EXERCISE DIRECTIONS:
After reading the data below, copy out every line that contains the word "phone".

DATA BELOW:
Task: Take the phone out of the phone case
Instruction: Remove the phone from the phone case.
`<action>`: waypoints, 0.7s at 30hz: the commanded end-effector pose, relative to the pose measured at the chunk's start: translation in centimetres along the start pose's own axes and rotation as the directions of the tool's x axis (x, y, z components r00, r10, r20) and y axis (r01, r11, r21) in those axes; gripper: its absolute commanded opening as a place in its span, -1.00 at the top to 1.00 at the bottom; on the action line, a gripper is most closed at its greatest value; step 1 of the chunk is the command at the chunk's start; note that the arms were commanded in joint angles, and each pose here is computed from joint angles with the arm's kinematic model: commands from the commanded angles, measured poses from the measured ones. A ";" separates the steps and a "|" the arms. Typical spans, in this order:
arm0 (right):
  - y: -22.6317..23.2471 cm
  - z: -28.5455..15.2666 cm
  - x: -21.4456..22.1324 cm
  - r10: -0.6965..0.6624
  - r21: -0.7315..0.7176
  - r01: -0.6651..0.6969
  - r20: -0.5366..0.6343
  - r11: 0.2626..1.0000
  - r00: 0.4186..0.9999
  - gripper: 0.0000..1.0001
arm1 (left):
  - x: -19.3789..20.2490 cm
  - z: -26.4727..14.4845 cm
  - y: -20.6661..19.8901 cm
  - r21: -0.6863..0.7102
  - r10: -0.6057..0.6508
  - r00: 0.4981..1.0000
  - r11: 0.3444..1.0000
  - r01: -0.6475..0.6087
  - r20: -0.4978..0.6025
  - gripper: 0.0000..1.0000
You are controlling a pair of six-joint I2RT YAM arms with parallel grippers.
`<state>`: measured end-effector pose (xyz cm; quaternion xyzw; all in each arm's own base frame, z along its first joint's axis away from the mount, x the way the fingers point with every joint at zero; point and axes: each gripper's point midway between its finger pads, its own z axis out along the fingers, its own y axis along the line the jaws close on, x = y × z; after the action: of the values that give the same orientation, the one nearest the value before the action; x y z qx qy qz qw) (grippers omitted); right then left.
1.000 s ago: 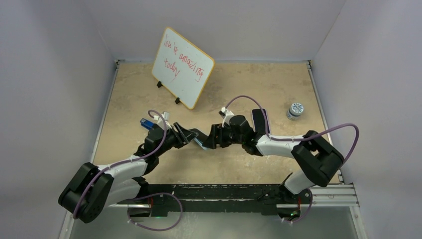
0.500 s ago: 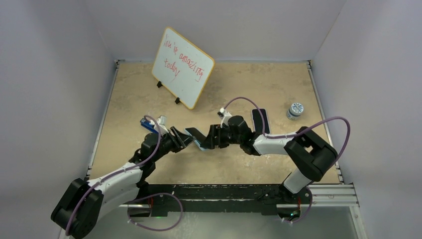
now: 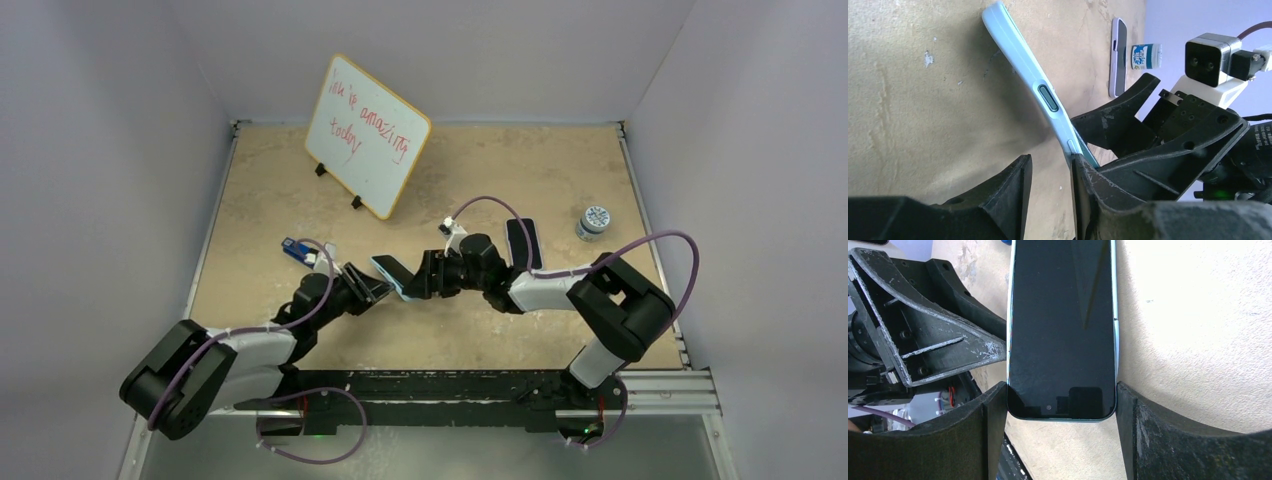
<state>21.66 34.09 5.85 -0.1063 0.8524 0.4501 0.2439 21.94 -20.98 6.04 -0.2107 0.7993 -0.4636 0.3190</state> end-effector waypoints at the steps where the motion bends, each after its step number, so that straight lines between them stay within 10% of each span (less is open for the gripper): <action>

WRITTEN SOLUTION:
Task: Take the phone out of the phone case
Instruction: Remove the phone from the phone case.

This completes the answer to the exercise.